● Work order: Reproduce every line of the listing below exactly.

^^^^

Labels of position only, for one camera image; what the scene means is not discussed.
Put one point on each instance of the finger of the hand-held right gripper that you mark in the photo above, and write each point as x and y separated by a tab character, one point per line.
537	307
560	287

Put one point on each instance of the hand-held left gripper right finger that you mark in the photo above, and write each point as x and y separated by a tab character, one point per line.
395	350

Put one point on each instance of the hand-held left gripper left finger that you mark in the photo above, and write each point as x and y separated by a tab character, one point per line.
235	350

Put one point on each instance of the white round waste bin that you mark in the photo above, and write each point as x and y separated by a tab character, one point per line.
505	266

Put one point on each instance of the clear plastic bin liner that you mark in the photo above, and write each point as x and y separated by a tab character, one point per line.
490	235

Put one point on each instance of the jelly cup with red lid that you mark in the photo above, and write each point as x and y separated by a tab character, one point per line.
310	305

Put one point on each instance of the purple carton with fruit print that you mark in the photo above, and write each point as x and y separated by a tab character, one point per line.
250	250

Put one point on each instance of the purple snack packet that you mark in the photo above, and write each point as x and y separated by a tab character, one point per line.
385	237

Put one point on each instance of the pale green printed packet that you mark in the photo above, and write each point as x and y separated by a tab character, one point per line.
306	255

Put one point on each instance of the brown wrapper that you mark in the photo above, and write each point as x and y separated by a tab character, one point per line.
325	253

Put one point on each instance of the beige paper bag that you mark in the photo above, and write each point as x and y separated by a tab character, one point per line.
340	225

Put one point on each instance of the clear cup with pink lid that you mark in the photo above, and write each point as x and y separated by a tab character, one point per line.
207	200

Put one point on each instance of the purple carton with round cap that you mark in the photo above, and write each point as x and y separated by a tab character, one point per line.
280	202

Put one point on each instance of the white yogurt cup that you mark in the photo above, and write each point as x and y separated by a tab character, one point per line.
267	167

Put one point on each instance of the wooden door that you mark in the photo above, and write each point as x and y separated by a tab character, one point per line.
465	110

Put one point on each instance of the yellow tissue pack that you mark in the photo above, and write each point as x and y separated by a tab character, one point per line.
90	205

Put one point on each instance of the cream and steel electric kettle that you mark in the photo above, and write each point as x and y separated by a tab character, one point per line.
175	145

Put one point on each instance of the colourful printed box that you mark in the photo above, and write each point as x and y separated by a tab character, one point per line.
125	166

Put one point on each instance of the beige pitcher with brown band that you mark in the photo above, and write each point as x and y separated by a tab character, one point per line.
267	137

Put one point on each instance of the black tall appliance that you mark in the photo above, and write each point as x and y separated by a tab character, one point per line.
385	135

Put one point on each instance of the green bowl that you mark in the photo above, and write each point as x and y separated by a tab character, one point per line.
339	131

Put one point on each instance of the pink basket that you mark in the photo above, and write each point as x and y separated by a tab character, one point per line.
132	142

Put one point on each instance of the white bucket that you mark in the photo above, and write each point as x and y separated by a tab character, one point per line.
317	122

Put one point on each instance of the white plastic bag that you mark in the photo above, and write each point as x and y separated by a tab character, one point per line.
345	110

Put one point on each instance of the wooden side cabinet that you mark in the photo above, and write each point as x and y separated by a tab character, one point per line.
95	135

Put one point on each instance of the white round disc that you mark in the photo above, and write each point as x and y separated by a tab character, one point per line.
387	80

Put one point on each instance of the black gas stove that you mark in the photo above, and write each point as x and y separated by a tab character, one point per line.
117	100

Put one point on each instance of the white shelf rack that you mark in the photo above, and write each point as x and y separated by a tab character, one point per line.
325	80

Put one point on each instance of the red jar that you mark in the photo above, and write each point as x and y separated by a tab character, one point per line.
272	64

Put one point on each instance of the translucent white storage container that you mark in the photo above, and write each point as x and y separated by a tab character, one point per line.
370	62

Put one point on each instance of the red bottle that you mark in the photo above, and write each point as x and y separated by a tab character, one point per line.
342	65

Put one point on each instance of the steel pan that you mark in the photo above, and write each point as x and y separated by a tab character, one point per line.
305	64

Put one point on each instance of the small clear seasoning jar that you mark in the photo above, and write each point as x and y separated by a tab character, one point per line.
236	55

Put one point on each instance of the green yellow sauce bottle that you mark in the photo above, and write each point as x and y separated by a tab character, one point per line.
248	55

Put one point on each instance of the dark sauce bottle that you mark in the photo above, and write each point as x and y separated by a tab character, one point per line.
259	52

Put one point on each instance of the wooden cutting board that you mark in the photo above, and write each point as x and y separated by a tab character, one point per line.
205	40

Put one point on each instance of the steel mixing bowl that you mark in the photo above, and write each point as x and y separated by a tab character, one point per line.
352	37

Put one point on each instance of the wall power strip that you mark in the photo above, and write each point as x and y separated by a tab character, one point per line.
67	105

^^^^

● Written solution:
Labels of position only, for one camera image; what the scene means is not discussed.
Put one point on each instance of the finger of the hand-held right gripper that you mark in the photo above, and write each point as x and y separated by a tab character, one point per line.
537	307
560	287

Put one point on each instance of the hand-held left gripper right finger that you mark in the photo above, and write each point as x and y separated by a tab character, one point per line.
395	350

Put one point on each instance of the hand-held left gripper left finger that you mark in the photo above, and write each point as x and y separated by a tab character, one point per line.
235	350

Put one point on each instance of the white round waste bin that you mark in the photo above, and write each point as x and y separated by a tab character, one point per line.
505	266

Put one point on each instance of the clear plastic bin liner that you mark in the photo above, and write each point as x and y separated by a tab character, one point per line.
490	235

Put one point on each instance of the jelly cup with red lid that you mark in the photo above, and write each point as x and y separated by a tab character, one point per line.
310	305

Put one point on each instance of the purple carton with fruit print that you mark in the photo above, and write each point as x and y separated by a tab character, one point per line.
250	250

Put one point on each instance of the purple snack packet that you mark in the photo above, and write each point as x and y separated by a tab character, one point per line.
385	237

Put one point on each instance of the pale green printed packet that you mark in the photo above, and write each point as x and y separated by a tab character, one point per line.
306	255

Put one point on each instance of the brown wrapper that you mark in the photo above, and write each point as x and y separated by a tab character, one point per line.
325	253

Put one point on each instance of the beige paper bag that you mark in the photo above, and write each point as x and y separated by a tab character, one point per line.
340	225

Put one point on each instance of the clear cup with pink lid that you mark in the photo above, and write each point as x and y separated by a tab character, one point per line.
207	200

Put one point on each instance of the purple carton with round cap that you mark in the photo above, and write each point as x and y separated by a tab character, one point per line.
280	202

Put one point on each instance of the white yogurt cup that you mark in the photo above, and write each point as x and y separated by a tab character, one point per line.
267	167

Put one point on each instance of the wooden door that you mark in the photo above, and write each point as x and y separated by a tab character, one point per line.
465	110

Put one point on each instance of the yellow tissue pack that you mark in the photo above, and write each point as x and y separated by a tab character, one point per line.
90	205

Put one point on each instance of the cream and steel electric kettle that you mark in the photo above, and write each point as x and y separated by a tab character, one point per line.
175	145

Put one point on each instance of the colourful printed box that you mark in the photo above, and write each point as x and y separated by a tab character, one point per line.
125	166

Put one point on each instance of the beige pitcher with brown band that you mark in the photo above, and write each point as x and y separated by a tab character, one point per line.
267	137

Put one point on each instance of the black tall appliance that you mark in the photo above, and write each point as x and y separated by a tab character, one point per line.
385	135

Put one point on each instance of the green bowl that you mark in the photo above, and write each point as x and y separated by a tab character, one point per line.
339	131

Put one point on each instance of the pink basket that you mark in the photo above, and write each point as x and y separated by a tab character, one point per line.
132	142

Put one point on each instance of the white bucket that you mark in the photo above, and write each point as x and y separated by a tab character, one point per line.
317	122

Put one point on each instance of the white plastic bag that you mark in the photo above, and write each point as x and y separated by a tab character, one point per line.
345	110

Put one point on each instance of the wooden side cabinet that you mark in the photo above, and write each point as x and y separated by a tab character, one point per line.
95	135

Put one point on each instance of the white round disc that you mark in the photo above, and write each point as x and y separated by a tab character, one point per line.
387	80

Put one point on each instance of the black gas stove that you mark in the photo above, and write each point as x and y separated by a tab character, one point per line.
117	100

Put one point on each instance of the white shelf rack that you mark in the photo above, and write each point as x and y separated by a tab character, one point per line.
325	80

Put one point on each instance of the red jar that you mark in the photo above, and write each point as x and y separated by a tab character, one point per line.
272	64

Put one point on each instance of the translucent white storage container that you mark in the photo above, and write each point as x and y separated by a tab character, one point per line.
370	62

Put one point on each instance of the red bottle that you mark in the photo above, and write each point as x and y separated by a tab character, one point per line.
342	65

Put one point on each instance of the steel pan that you mark in the photo above, and write each point as x and y separated by a tab character, one point per line.
305	64

Put one point on each instance of the small clear seasoning jar that you mark in the photo above, and write each point as x and y separated by a tab character, one point per line.
236	55

Put one point on each instance of the green yellow sauce bottle that you mark in the photo above, and write each point as x and y separated by a tab character, one point per line.
248	55

Put one point on each instance of the dark sauce bottle that you mark in the photo above, and write each point as x and y separated by a tab character, one point per line.
259	52

Put one point on each instance of the wooden cutting board that you mark in the photo above, and write each point as x and y separated by a tab character, one point per line.
205	40

Put one point on each instance of the steel mixing bowl that you mark in the photo above, and write each point as x and y separated by a tab character, one point per line.
352	37

Put one point on each instance of the wall power strip that you mark in the photo above, and write each point as x and y separated by a tab character, one point per line.
67	105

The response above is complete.